[Start of Attachment]
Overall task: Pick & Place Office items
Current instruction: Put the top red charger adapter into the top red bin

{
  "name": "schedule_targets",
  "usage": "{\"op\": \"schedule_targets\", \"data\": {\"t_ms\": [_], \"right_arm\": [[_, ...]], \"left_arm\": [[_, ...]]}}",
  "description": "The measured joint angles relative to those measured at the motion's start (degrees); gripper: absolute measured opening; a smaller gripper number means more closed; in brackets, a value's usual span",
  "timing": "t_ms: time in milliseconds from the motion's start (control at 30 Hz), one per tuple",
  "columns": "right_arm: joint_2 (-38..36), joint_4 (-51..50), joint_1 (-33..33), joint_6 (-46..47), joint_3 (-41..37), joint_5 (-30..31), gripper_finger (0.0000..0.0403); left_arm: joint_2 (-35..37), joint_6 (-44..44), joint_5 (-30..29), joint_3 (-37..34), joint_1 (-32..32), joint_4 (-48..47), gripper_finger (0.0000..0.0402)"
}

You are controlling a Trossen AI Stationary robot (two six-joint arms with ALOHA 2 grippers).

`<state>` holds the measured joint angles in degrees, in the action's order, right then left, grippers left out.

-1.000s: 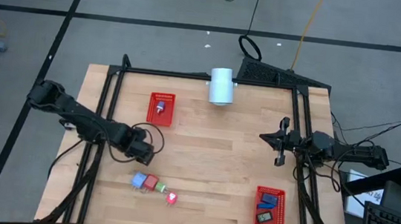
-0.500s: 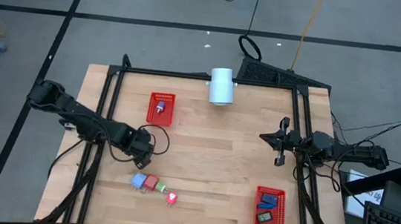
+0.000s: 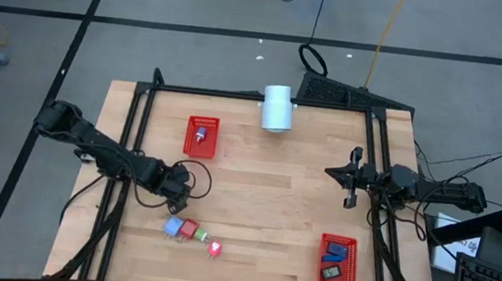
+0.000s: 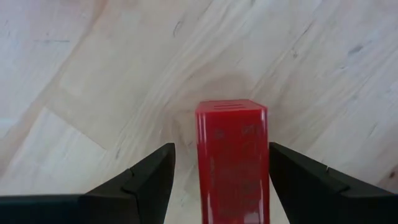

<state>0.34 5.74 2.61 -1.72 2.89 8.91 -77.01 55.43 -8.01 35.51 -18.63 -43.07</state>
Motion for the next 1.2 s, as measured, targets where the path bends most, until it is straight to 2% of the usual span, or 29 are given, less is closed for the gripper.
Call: {"op": "schedule_targets", "data": {"t_ms": [233,500,900,1200], "right_arm": [[-0.02,0.0,0.0,0.0,0.0,0.0,0.0],[0.0,0.0,0.01,0.0,0.0,0.0,0.0],[0.0,0.0,0.0,-0.01,0.0,0.0,0.0],[-0.01,0.0,0.01,0.0,-0.02,0.0,0.0]], "left_arm": [[-0.66,3.15,-0.01,0.0,0.0,0.09,0.0253],[-3.85,2.96,1.79,-0.67,-1.08,0.37,0.0253],[-3.82,3.16,2.08,-0.57,-1.31,0.15,0.0253],[-3.87,3.32,4.53,-0.63,-1.25,-0.39,0.0252]]}}
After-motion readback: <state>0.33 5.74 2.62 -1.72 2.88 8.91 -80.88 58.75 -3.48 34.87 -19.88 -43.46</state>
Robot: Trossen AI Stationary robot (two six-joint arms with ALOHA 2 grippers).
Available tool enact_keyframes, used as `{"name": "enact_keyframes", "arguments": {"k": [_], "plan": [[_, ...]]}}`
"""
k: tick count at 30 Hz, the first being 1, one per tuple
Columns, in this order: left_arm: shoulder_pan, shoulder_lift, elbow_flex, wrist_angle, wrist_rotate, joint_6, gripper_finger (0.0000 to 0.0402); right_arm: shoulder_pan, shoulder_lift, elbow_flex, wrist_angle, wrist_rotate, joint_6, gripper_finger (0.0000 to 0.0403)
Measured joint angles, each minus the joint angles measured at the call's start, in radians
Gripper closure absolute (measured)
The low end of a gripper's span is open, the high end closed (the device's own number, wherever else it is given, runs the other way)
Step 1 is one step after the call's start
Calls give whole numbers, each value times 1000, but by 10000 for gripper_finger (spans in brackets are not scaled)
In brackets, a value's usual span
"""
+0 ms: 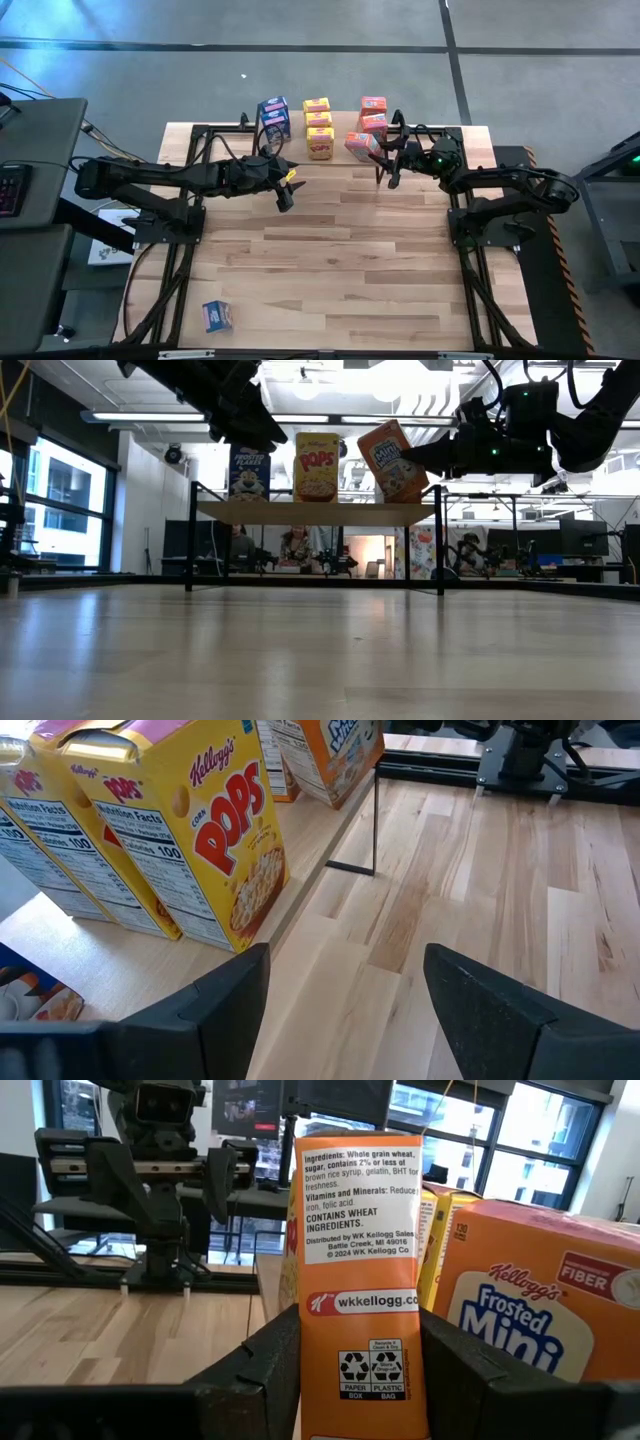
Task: Stack cereal on shelf
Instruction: Put the orange cereal box and aligned with the other orange cereal boxes on the shelf
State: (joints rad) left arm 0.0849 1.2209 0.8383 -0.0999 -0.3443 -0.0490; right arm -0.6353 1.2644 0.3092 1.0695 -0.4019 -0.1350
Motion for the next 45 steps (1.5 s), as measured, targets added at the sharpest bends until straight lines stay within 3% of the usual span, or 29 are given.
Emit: {"name": "enact_keyframes", "arguments": {"k": [14, 25, 32, 45], "plan": [[0, 0, 0, 0, 0, 0, 144, 0, 0, 0, -15, 17, 3, 251], [0, 0, 0, 0, 0, 0, 144, 0, 2, -1, -61, 70, 23, 214], [0, 0, 0, 0, 0, 0, 144, 0, 0, -1, -75, 88, 58, 212], [0, 0, 0, 0, 0, 0, 145, 0, -103, -1, -219, 115, 59, 212]]}}
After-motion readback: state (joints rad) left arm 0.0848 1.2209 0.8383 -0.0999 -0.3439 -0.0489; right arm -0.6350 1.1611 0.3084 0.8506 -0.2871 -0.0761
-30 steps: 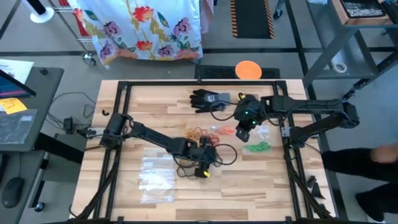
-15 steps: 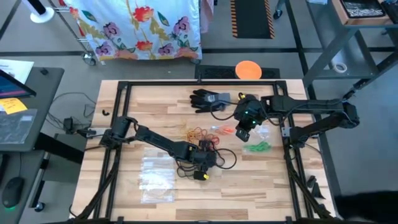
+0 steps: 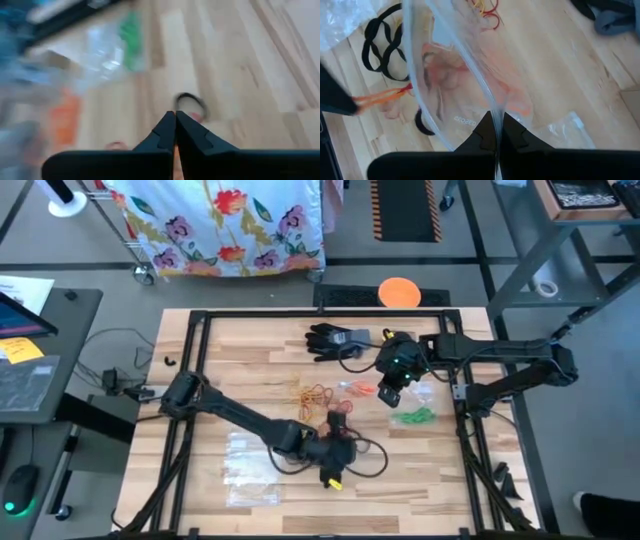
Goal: Sort rubber bands
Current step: Put the orange rubber band into the transparent zip bag
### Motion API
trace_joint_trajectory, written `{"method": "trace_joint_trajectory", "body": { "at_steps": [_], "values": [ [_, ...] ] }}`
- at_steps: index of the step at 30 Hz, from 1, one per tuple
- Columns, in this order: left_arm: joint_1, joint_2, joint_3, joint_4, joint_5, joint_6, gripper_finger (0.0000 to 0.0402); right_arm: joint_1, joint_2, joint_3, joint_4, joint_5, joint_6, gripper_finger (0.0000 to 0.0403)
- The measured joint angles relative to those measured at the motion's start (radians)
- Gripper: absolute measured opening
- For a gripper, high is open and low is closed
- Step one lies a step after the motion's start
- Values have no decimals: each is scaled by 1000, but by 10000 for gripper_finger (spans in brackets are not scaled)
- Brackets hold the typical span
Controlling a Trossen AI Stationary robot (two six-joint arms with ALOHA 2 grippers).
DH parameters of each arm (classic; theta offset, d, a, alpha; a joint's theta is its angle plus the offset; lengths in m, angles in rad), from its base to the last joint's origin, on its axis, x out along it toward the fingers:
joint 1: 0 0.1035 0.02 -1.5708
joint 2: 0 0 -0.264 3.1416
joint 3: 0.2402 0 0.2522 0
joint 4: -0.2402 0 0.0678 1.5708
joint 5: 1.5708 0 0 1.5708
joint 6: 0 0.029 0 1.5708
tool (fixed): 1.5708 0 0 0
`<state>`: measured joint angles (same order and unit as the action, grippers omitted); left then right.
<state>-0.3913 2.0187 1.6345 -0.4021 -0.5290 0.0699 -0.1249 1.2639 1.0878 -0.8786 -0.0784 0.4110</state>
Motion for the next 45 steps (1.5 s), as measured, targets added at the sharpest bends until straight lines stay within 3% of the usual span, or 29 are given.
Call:
{"method": "trace_joint_trajectory", "body": {
  "at_steps": [9,13,21,23,25,28,32,36,41,45],
  "values": [
    [-32,-135,16,-37,-195,-48,1,0,0,0,0,0,0,0],
    [-25,-175,16,-43,-213,-62,0,0,0,0,0,0,0,0],
    [12,-182,14,-128,-62,-208,0,0,0,0,0,0,0,0],
    [11,-187,14,-69,29,-201,0,0,0,0,0,0,0,0],
    [19,-190,17,-69,187,-198,0,0,0,0,0,0,0,0],
    [42,-185,15,-162,198,-286,0,0,0,0,1,0,0,0],
    [61,-187,15,-151,354,-260,0,0,0,0,1,0,0,0],
    [51,-187,15,-188,109,-283,0,0,0,0,2,0,0,0],
    [62,-187,15,-25,243,-154,0,0,0,0,2,0,0,0],
    [75,-187,15,78,85,2,0,-1,0,0,8,0,1,0]
  ]
}}
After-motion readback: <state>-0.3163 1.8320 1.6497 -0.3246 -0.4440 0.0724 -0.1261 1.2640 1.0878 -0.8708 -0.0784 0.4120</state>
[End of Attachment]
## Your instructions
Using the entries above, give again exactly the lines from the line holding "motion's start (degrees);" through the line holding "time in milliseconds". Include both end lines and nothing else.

## Response below
  "description": "The measured joint angles relative to those measured at the motion's start (degrees); gripper: absolute measured opening; a smaller gripper number means more closed; in brackets, a value's usual span",
  "timing": "t_ms: time in milliseconds from the motion's start (control at 30 Hz), one per tuple",

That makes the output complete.